Assim, todo preconceito é originado primordialmente de um maniqueísmo; explica o curso do mundo mediante a luta do princípio do Bem contra o princípio do Mal. Entre esses dois, não há acordo possível: é preciso que um deles triunfe e que o outro seja aniquilado. O preconceituoso não recorre ao maniqueísmo como a um princípio secundário de explicação – é a opção original pelo maniqueísmo que explica e condiciona o preconceituoso.
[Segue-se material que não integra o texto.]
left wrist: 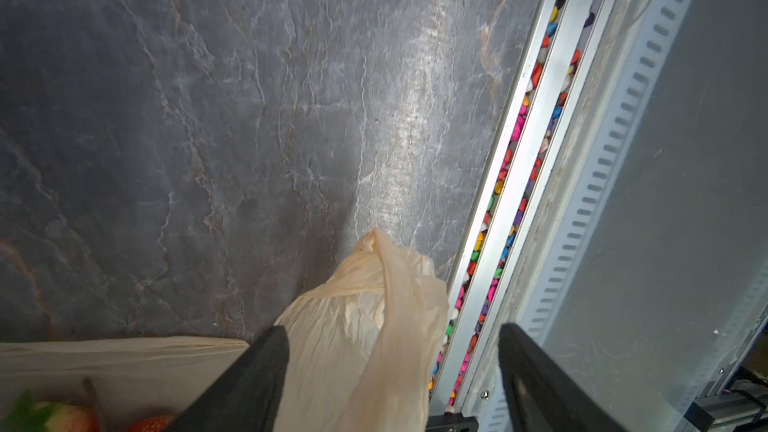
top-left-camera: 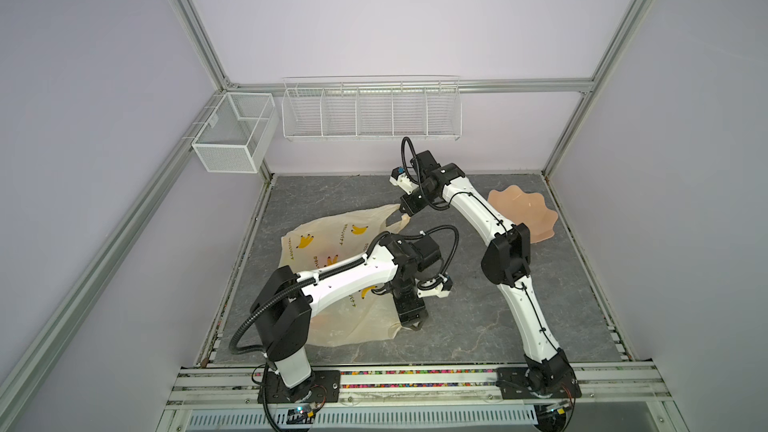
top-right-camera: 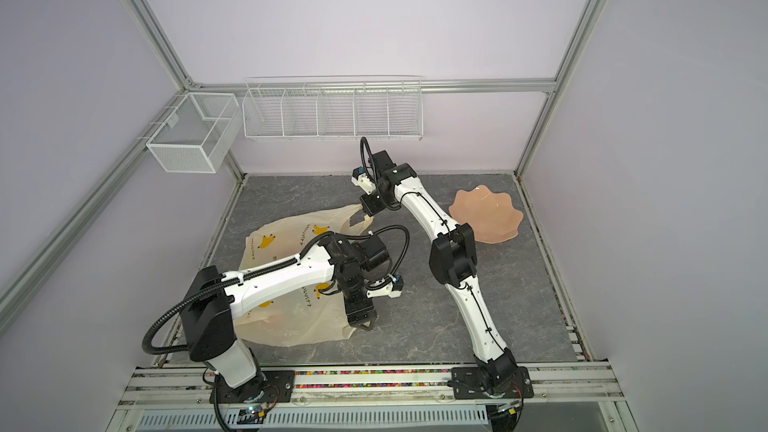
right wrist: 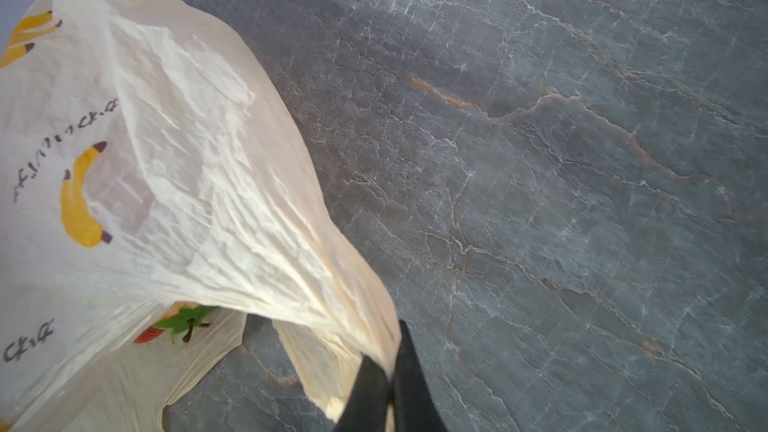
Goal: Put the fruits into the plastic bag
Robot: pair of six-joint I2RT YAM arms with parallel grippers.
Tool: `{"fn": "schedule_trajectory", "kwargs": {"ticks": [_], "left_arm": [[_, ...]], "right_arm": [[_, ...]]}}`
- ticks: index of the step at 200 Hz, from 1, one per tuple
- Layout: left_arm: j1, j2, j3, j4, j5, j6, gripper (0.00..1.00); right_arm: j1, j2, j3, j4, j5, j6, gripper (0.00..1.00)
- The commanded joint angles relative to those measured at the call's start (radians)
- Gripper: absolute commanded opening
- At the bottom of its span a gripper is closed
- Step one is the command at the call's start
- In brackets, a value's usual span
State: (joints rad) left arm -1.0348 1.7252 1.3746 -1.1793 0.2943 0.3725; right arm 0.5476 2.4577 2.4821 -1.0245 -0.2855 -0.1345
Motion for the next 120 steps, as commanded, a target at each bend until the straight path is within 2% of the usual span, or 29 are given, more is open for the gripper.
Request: {"fn": "schedule_trajectory", "kwargs": {"ticks": [1, 20, 32, 40, 56, 65, 91, 120], "left_arm": [[-0.009, 0.026, -0.020, -0.014, -0.023, 0.017, 0.77], [-0.017, 0.033, -0.035, 0.000, -0.016, 0.017, 0.73], [-0.020, 0.039, -0.043, 0.005, -0.012, 0.013, 0.63], [-0.021, 0.040, -0.046, 0.007, -0.005, 0.010, 0.50], [-0.022, 0.031, -0.046, 0.011, 0.013, 0.008, 0.14], [-0.022, 0.022, -0.047, 0.016, 0.016, 0.007, 0.02], [-0.022, -0.021, -0.034, 0.021, 0.016, -0.025, 0.00], [-0.006, -0.150, -0.003, 0.076, 0.016, -0.093, 0.00]], "right_arm": [[-0.002, -0.004, -0.015, -0.017, -0.024, -0.005, 0.07], [-0.001, -0.008, -0.015, -0.022, -0.023, -0.004, 0.07], [-0.004, -0.011, -0.017, -0.025, -0.021, -0.004, 0.07], [-0.003, -0.016, -0.018, -0.028, -0.020, -0.003, 0.07], [-0.006, -0.021, -0.022, -0.032, -0.017, 0.000, 0.07], [-0.010, -0.027, -0.022, -0.039, -0.014, 0.006, 0.07], [-0.028, -0.061, -0.032, -0.078, -0.037, 0.048, 0.07], [-0.041, -0.163, -0.161, -0.069, -0.021, 0.103, 0.07]]}}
Para o maniqueísta preconceituoso a ênfase está na destruição. Não se trata de um conflito de interesses, mas dos danos que um poder maligno causa à sociedade. Portanto, o Bem consiste antes de qualquer coisa em destruir o Mal. Sob o azedume do preconceito, se oculta essa crença otimista de que, tão logo o Mal seja rechaçado, a harmonia irá restabelecer-se por si mesma. Assim, a tarefa do preconceituoso é exclusivamente negativa: não se trata de construir uma sociedade, mas apenas de purificar a já existente tendo por base o Bem.
Paladino do Bem, o preconceito é uma luta sagrada. Dessa forma, a luta se trava no plano religioso, e o final do combate só pode ser uma destruição sagrada. O preconceituoso é incapaz de elaborar um plano construtivo; sua ação não pode situar-se no nível da técnica e permanece no terreno da paixão. Ele prefere uma explosão de raiva a um empreendimento que demande tempo e fôlego. O preconceituoso canaliza os seus impulsos para a destruição do outro; uma turba de preconceituosos se dará por satisfeita quando tiver massacrado o outro.
Trata-se apenas de suprimir o Mal, pois o Bem já está dado. Não há nenhuma necessidade de procurá-lo angustiosamente, de inventá-lo, de questioná-lo pacientemente, de comprová-lo pela ação, de verificar suas conseqüências e de assumir enfim as responsabilidades da escolha ética que fizemos. Não é por acaso que as grandes fúrias preconceituosas encobrem um otimismo: o preconceituoso decidiu-se a respeito do Mal para não precisar decidir-se a respeito do Bem. Quanto mais absorvido no combate ao Mal, menos fico tentando a questionar o Bem. Quando o preconceituoso tiver cumprido sua missão de destruidor sagrado, o Paraíso Perdido vai reconstituir-se sozinho. Por ora, o preconceituoso tem tanto trabalho que não lhe sobra tempo para ficar refletindo: está sempre combatendo na linha de frente, e cada uma de suas indignações é um pretexto que o demove de buscar angustiosamente o Bem.
O preconceituoso não possui capacidade de escolher seu Bem e, por medo de ser diferente, deixou que lhe impusessem o Bem de todo mundo, sua ética nunca se baseia na intuição dos valores ou no que Platão denomina Amor; ele se manifesta apenas pelos tabus imperativos mais rigorosos e mais gratuitos.
Lembramos que o preconceito é uma concepção de mundo maniqueísta e primitiva, na qual o ódio ao outro se instala como grande mito explicativo. Já vimos que não se trata de opinião isolada, e sim de uma escolha global que um homem em situação faz de si mesmo e do significado do universo.
Isso significa que o preconceito é uma representação mítica entre a luta do Bem e do Mal e não pode existir em pessoas que transcenderam a concepção dualística. O preconceito evidencia a separação e o isolamento dos homens na comunidade, o conflito de interesses, o fracionamento de paixões; só poderia existir nas coletividades em que existe uma solidariedade bastante franca; é um fenômeno do pluralismo social. Numa sociedade cujos membros são todos solidários porque estão todos engajados na mesma empreitada não haveria lugar para o preconceito. Nenhum ser humano será livre enquanto predominar o preconceito.